Return, word for word, the lines running from the one that contains "Could you kindly indicate the left robot" to the final line of the listing below.

○ ○ ○ ○

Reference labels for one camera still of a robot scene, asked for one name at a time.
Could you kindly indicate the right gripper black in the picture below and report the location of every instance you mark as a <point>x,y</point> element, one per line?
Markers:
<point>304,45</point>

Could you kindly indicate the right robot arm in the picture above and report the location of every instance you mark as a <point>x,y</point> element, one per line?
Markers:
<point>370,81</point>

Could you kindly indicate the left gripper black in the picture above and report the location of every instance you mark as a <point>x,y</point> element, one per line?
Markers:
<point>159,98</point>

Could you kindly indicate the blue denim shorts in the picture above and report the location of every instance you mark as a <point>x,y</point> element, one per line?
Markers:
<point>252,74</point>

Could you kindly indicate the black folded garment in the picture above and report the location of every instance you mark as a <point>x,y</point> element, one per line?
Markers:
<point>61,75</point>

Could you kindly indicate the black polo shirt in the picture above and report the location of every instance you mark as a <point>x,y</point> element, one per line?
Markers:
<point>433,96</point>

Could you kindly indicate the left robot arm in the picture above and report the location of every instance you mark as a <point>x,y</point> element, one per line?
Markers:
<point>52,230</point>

○ ○ ○ ○

### Solved problem
Could you kindly indicate the left robot arm in the picture above and report the location of every instance you mark as a <point>x,y</point> element, one per line?
Markers:
<point>52,230</point>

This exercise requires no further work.